BEGIN Provided material
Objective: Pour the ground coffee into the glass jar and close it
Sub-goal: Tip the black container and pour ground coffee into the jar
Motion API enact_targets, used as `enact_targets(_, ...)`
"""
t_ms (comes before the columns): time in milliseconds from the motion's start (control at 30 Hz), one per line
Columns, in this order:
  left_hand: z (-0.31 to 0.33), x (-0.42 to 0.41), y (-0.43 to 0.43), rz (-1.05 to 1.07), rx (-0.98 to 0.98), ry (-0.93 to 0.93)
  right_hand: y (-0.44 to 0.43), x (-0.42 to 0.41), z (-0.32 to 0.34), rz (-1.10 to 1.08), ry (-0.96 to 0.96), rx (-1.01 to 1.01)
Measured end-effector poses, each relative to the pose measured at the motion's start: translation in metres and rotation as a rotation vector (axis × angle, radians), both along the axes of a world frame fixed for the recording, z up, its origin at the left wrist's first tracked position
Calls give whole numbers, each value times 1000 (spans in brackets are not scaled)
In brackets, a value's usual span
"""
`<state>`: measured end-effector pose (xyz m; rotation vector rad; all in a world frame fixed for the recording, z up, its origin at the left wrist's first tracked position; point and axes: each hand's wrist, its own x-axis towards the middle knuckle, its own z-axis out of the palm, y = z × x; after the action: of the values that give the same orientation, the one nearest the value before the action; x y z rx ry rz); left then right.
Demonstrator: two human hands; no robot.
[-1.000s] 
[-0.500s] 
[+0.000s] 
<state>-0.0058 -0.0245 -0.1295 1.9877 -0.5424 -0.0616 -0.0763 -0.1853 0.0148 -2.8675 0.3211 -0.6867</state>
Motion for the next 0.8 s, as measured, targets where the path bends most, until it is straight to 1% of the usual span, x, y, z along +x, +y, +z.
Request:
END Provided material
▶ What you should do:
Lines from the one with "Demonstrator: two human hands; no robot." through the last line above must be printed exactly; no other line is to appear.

▶ Written reply:
Demonstrator: two human hands; no robot.
[-1.000s] 
[-0.500s] 
[+0.000s] 
<state>-0.0058 -0.0245 -0.1295 1.9877 -0.5424 -0.0616 -0.0763 -0.1853 0.0148 -2.8675 0.3211 -0.6867</state>
Motion for the next 0.8 s, as measured, targets where the path bends most, until it is straight to 1% of the usual span, x, y, z along +x, +y, +z.
Request:

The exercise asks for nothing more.